**DIRECTIONS**
From the entries, copy every line that carries the string "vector".

**TASK INPUT**

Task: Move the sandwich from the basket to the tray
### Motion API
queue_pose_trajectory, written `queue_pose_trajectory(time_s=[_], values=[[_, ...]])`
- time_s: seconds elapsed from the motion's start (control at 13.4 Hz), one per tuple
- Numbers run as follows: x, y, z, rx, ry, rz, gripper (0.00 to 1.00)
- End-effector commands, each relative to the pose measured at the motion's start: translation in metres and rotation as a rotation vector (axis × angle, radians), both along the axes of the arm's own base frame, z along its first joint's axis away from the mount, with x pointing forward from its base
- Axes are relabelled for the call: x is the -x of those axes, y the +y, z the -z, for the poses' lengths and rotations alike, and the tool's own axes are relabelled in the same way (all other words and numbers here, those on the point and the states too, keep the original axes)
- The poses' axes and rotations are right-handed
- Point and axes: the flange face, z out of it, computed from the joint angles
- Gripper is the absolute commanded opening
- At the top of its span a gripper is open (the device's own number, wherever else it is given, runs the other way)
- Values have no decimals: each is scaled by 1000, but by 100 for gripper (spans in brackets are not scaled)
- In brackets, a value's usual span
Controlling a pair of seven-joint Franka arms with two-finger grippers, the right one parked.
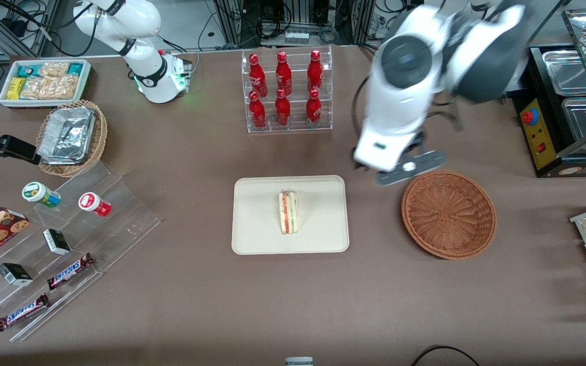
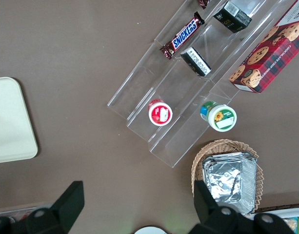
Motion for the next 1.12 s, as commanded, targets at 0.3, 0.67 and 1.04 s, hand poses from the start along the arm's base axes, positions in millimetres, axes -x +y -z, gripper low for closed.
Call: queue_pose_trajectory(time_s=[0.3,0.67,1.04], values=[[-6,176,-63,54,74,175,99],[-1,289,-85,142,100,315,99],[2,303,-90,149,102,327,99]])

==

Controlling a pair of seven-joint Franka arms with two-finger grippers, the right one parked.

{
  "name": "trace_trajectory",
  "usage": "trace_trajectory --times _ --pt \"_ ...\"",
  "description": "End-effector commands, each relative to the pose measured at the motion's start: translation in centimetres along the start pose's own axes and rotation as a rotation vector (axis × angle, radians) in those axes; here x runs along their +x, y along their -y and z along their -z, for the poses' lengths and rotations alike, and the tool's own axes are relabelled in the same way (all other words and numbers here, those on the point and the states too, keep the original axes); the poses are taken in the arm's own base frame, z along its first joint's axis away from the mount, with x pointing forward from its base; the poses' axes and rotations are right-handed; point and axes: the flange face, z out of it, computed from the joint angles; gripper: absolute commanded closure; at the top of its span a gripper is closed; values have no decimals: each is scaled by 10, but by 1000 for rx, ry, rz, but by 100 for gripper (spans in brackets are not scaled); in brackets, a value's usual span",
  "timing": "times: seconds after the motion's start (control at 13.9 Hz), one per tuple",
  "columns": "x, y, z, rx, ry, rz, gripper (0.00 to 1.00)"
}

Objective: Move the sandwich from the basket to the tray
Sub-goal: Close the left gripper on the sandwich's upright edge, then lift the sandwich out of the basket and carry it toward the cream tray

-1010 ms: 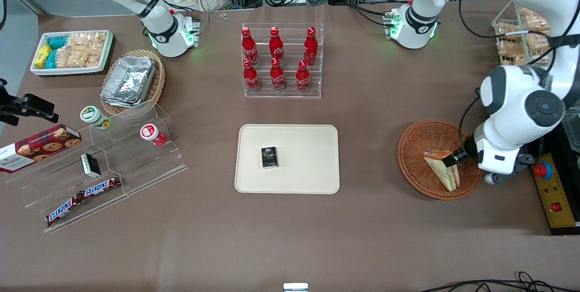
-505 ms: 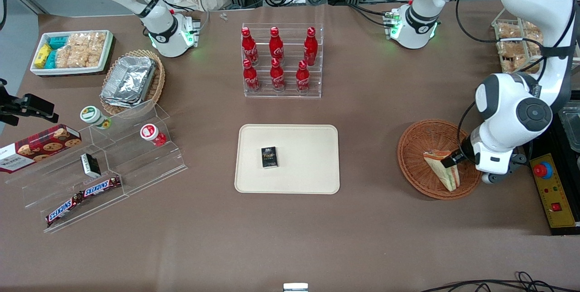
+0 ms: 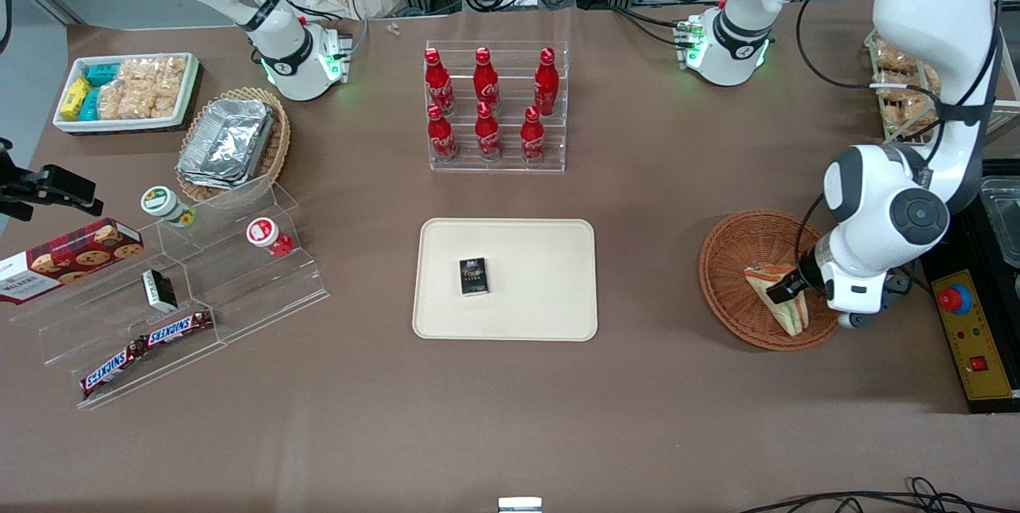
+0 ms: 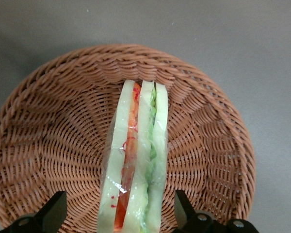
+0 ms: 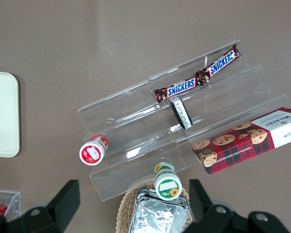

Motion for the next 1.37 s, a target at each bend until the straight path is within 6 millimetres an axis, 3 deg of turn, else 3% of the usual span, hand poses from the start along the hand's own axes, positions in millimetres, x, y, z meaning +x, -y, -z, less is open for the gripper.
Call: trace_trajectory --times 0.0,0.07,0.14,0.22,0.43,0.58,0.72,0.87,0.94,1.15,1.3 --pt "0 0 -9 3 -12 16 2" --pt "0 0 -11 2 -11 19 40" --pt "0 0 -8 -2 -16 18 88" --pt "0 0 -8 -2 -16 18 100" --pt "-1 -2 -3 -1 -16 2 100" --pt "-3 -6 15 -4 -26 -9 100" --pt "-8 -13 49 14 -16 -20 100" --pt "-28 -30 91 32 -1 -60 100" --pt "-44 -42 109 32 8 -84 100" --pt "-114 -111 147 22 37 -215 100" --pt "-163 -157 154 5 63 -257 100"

**RESPONSE AREA**
- End-effector commands, each relative to the pose measured at the motion's start: translation in metres and rotation as a rotation vector (axis × angle, radians), both along the axes of the arm's own base frame, z along its first joint's axis away from the mount, with x pointing forward from its base
  "description": "End-effector commands, each relative to the pose measured at the motion's start: translation in centimetres along the start pose's own axes and rotation as a rotation vector (axis × angle, radians) in those axes; here x runs along their +x, y along their -y and z along their -z, for the poses' lengths and rotations alike, and the tool's own axes are relabelled in the same way (all other words and numbers here, those on the point and the states too, keep the original axes); the poses are taken in the arm's own base frame, z along its first joint's axis away from the mount, with x pointing forward from its base; the poses' axes and rotations are right-handed; point and axes: the flange face, z out of it, computed from the joint angles; gripper: absolute commanded closure; at the top of its span a gripper is closed; values have no decimals: each is scaled by 10, but by 1000 for rx, ry, rz, but by 100 for gripper (spans in brackets are not scaled); in brackets, a value's usual span",

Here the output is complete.